» **TASK STATEMENT**
Exactly retype the lines from the top of the data through the line containing "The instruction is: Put", leaving out every picture.

━━━━━ SOURCE DATA ━━━━━

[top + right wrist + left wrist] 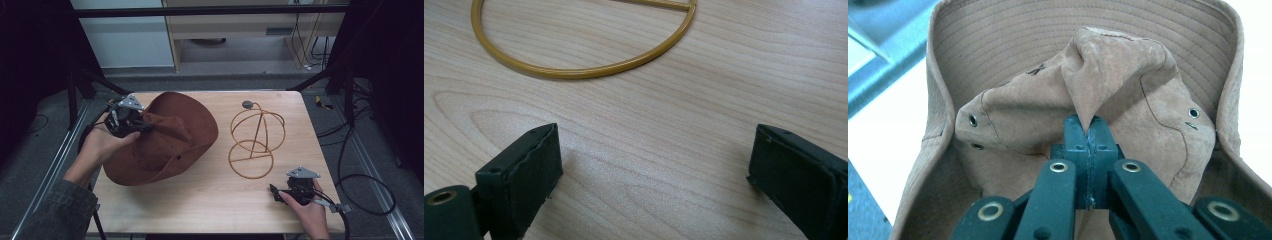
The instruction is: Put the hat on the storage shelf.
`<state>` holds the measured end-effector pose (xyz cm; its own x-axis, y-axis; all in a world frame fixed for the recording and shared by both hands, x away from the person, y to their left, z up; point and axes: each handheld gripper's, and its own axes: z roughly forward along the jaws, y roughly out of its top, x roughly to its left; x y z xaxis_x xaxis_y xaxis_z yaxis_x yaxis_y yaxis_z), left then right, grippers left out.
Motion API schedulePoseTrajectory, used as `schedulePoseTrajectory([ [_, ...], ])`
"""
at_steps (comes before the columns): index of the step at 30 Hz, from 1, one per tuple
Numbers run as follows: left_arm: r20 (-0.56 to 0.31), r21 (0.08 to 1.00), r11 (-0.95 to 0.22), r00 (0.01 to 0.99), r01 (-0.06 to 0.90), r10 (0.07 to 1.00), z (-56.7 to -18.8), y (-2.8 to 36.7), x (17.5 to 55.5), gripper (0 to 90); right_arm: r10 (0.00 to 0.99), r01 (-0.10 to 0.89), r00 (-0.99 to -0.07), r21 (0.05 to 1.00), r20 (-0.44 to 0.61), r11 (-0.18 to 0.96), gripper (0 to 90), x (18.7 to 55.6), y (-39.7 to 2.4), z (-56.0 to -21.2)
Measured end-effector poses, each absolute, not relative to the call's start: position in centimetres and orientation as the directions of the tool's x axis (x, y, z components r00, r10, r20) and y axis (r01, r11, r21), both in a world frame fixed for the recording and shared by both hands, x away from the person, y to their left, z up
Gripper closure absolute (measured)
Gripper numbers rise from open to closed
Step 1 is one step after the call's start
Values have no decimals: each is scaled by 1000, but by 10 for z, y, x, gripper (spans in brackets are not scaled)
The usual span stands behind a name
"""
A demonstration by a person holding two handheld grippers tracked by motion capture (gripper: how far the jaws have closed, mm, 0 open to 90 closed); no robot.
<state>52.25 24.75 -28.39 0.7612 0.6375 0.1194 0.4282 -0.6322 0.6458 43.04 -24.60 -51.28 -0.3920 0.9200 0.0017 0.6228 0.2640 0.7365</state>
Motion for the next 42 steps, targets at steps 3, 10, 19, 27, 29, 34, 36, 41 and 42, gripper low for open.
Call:
schedulePoseTrajectory([
  [3, 127, 673, -620, 763, 403, 634, -272, 248, 519, 895, 920, 623, -392, 736, 2, 264, 70, 430, -246, -513],
  [10, 148, 706, -614, 773, 354, 617, -252, 245, 512, 895, 920, 622, -392, 737, -1, 266, 70, 431, -246, -513],
  [19, 179, 705, -638, 792, 310, 584, -231, 235, 505, 895, 920, 621, -393, 737, -2, 267, 70, 431, -246, -513],
  [27, 187, 712, -640, 801, 288, 569, -211, 229, 504, 894, 920, 622, -393, 736, -2, 267, 70, 430, -246, -513],
  [29, 190, 717, -638, 801, 281, 567, -203, 227, 505, 895, 920, 623, -392, 735, -1, 266, 70, 430, -246, -513],
  [34, 201, 717, -643, 803, 270, 561, -185, 223, 507, 895, 920, 624, -392, 735, 0, 266, 70, 430, -246, -513],
  [36, 204, 717, -644, 804, 266, 559, -181, 221, 507, 895, 920, 624, -391, 735, 1, 265, 69, 430, -246, -513],
  [41, 198, 720, -643, 810, 262, 552, -170, 214, 508, 894, 920, 624, -391, 735, 1, 265, 69, 430, -246, -513],
  [42, 197, 719, -644, 811, 262, 551, -169, 213, 508, 895, 920, 624, -391, 735, 1, 264, 69, 430, -246, -513],
])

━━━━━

» **FINAL ANSWER**
[top + right wrist + left wrist] 
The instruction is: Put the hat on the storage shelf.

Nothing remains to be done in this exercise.